Now there's a paper that was mentioned about a month ago in this
mailing list which basically dealt with that by splitting each type
into two:  roughly speaking a bit that expresses the recursion and
a bit that expresses the choice structure.  My feeling about that
was that while it is a much more powerful and general technique, it
isn't as easy to get your head around as a single level solution.

Here's a trivial example.

Parser-only version:

	newtype Var
	    =   Var String

	data Expr
	   = Variable Var
	   | Constant Int
	   | Unary String Expr
	   | Binary String Expr

Revised version:

	data Var env
	   = Var env String

	data Expr env
	   = Variable (Var env)
	   | Constant Int
	   | Unary String (Expr env)
	   | Binary String (Expr env) (Expr env)

Now let's do Expr using my proposal:

	data Expr
	   = Variable var
	   | Constant Int
	   | Unary String expr
	   | Binary String expr expr
	   where type var = Var
		 type expr = Expr

(obtained from the first parser-only version by lower-casing the type  
names)
becoming

*	data Expr env
	   = Variable var
	   | Constant Int
	   | Unary String expr
	   | Binary String expr expr
*	   where type var = Var env
*		 type expr = Expr env

To my mind it's clearer to see 'expr' repeated than '(Expr env)'  
repeated,
as you don't have to keep checking that the argument is the same.

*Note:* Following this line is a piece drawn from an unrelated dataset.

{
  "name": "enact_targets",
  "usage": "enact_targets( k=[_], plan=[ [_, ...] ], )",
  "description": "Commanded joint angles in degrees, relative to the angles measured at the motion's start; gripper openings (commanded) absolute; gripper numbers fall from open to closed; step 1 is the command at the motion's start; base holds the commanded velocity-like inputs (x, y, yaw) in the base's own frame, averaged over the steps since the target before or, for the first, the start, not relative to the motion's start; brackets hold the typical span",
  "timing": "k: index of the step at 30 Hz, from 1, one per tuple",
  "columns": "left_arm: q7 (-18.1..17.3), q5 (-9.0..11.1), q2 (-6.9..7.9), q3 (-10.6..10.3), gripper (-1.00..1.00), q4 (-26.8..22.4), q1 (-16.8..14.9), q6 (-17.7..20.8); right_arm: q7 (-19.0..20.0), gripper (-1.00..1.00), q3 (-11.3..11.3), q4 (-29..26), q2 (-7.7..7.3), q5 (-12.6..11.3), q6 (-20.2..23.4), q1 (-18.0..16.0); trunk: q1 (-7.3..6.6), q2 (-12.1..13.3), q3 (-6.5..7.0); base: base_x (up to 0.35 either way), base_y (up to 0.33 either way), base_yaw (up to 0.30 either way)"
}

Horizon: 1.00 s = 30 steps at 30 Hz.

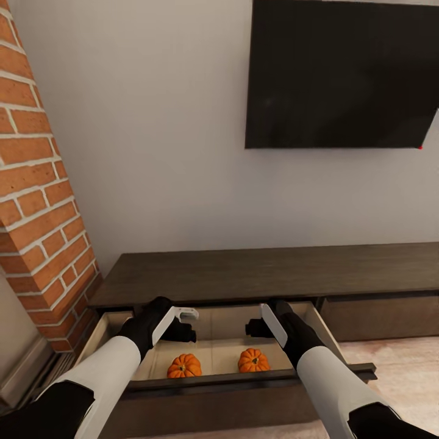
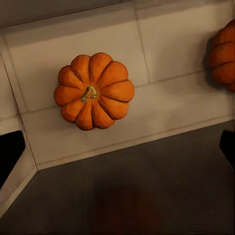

I'm not wedded to this scheme.  It's the simplest thing I can think of
that will do the job.  But the Haskell spirit is, if I may say so,
seems to be to look for the simplest thing that can do the job at hand
and a whole lot more in a principled way.

What I'm looking for in a better counter-proposal is something that
makes it this easy or easier to revise and extend a type.  Perhaps
a variation on GADTs would be the way to go.  I don't know.